In just under a month’s time, the UK will have a new Prime Minister. Much of the Conservative Party leadership contest has focused on the UK economy which faces great uncertainty with businesses anxious as they face a gauntlet of challenges.
The most recent economic survey by Scottish Chambers of Commerce shows companies dealing with record cost and inflationary pressures, forcing businesses with little choice but to make difficult decisions which will impact long-term economic performance.
It is not an understatement to say that the cost of doing business has reached a tipping point. Cashflow is coming under severe pressure and as Government loan repayments kick in and business insurances increase, firms are dealing with a whammy of surging cost burdens.
This perfect storm of pressures is leading to a cost crisis for firms which is squeezing profits and places economic recovery into question, as firms cut or hold back on investment, put projects on hold, and delay hiring.
Rising inflation is also a major contributing factor to the decisions companies are taking.
UK inflation has reached 9.4 per cent, the highest in 40 years. Our survey indicated nine in 10 Scottish firms across all sectors are reporting major inflationary pressures.
There is an increasing fear that high inflation will be more persistent than initially forecast, with expectations now that it may take until 2024 before a return to more normal levels of inflation.
Tomorrow, the Bank of England will likely decide to again increase interest rates, following similar moves by the European Central Bank and the US Federal Reserve.
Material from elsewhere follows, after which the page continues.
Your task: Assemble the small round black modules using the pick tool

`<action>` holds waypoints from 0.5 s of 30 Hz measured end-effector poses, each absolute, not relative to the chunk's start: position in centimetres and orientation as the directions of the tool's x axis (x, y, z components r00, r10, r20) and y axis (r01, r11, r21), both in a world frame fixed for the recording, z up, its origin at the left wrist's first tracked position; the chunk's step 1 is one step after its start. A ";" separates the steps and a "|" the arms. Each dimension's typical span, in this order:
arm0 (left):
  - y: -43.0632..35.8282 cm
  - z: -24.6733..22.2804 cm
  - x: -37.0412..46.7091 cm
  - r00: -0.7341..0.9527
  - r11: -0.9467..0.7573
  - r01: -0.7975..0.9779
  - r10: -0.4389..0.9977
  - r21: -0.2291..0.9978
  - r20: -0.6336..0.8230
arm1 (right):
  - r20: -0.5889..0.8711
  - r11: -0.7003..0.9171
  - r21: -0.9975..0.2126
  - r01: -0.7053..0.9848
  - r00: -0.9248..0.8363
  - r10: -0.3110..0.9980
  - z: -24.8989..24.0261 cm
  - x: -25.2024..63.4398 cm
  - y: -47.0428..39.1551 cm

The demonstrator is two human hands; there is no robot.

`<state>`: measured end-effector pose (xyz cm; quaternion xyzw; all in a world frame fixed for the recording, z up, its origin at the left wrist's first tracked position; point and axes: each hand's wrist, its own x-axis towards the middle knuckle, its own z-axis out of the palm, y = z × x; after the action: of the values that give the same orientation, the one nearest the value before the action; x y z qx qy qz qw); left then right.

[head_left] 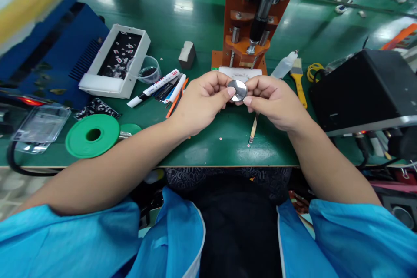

The risk is that rising interest rates, as the Bank of England seeks to control inflation, will cause demand growth to weaken further in the coming months.
Its aim is to make people think more carefully about spending money, which it hopes in turn will reduce the demand for goods and services, and subsequently reduce prices. However, a record eight in 10 firms we surveyed are already intending to raise prices now in response to increasing costs for energy, labour, food and raw materials.
The energy price cap is expected to once again increase significantly in October.
This will be daunting for businesses and households alike, which are already struggling.
While the UK Government has implemented some support for households, with potentially more on the way, it has done little to nothing to shield firms from these spikes in energy costs.
With the IMF forecasting that the UK economy is set to be the slowest growing among G7 countries in 2023, it is urgent that steps are taken immediately to stimulate jobs, investment and confidence. Inaction will lead to suppressed economic growth and the collapse of many SMEs which will simply not be able to make ends meet.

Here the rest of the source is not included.